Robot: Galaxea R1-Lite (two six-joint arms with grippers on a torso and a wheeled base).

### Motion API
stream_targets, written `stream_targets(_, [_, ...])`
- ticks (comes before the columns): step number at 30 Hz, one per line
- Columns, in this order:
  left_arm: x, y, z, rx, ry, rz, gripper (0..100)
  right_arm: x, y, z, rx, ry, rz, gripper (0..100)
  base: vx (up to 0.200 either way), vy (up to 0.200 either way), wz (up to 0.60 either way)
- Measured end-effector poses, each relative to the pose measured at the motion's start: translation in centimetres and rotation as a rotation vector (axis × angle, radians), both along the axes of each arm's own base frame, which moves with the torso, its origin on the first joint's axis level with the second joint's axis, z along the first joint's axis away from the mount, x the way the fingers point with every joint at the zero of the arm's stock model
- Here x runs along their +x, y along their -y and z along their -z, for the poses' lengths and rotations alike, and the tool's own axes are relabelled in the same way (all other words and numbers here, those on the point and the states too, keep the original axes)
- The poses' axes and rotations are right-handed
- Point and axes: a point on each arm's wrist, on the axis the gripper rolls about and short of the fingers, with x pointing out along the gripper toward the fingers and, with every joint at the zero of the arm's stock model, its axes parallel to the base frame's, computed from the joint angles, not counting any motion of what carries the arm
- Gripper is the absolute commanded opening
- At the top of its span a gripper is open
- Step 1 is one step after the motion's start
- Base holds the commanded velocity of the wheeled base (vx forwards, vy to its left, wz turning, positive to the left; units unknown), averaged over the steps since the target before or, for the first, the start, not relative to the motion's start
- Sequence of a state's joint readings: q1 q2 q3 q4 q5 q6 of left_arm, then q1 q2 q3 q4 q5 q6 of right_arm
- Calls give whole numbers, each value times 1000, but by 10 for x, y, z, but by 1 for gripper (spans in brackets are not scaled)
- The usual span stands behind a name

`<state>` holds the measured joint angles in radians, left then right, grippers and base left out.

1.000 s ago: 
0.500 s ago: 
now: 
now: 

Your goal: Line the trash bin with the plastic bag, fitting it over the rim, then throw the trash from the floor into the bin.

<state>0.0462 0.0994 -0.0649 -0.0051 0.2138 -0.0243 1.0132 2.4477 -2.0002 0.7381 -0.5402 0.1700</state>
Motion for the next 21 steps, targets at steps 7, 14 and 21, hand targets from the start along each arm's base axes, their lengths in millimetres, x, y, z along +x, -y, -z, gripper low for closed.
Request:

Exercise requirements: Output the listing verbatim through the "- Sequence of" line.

Response to this exercise:
Robot: Galaxea R1-Lite (two six-joint arms with grippers on a torso and a wheeled base).

### Motion API
stream_targets, written `stream_targets(_, [_, ...])`
- ticks (comes before the columns): step number at 30 Hz, one per line
- Columns, in this order:
  left_arm: x, y, z, rx, ry, rz, gripper (0..100)
  right_arm: x, y, z, rx, ry, rz, gripper (0..100)
  base: vx (up to 0.200 either way), vy (up to 0.200 either way), wz (up to 0.60 either way)
- Measured end-effector poses, each relative to the pose measured at the motion's start: translation in centimetres and rotation as a rotation vector (axis × angle, radians), both along the axes of each arm's own base frame, which moves with the torso, its origin on the first joint's axis level with the second joint's axis, z along the first joint's axis away from the mount, x the way the fingers point with every joint at the zero of the arm's stock model
- Here x runs along their +x, y along their -y and z along their -z, for the poses' lengths and rotations alike, and the tool's own axes are relabelled in the same way (all other words and numbers here, those on the point and the states too, keep the original axes)
- The poses' axes and rotations are right-handed
- Point and axes: a point on each arm's wrist, on the axis the gripper rolls about and short of the fingers, with x pointing out along the gripper toward the fingers and, with every joint at the zero of the arm's stock model, its axes parallel to the base frame's, computed from the joint angles, not counting any motion of what carries the arm
- Gripper is the absolute commanded opening
- At the top of its span a gripper is open
- Step 1 is one step after the motion's start
- Base holds the commanded velocity of the wheeled base (vx forwards, vy to its left, wz turning, positive to the left; units unknown), averaged over the steps since the target before or, for the first, the start, not relative to the motion's start
- Sequence of a state's joint readings: q1 q2 q3 q4 q5 q6 of left_arm, then q1 q2 q3 q4 q5 q6 of right_arm

The output has been completed.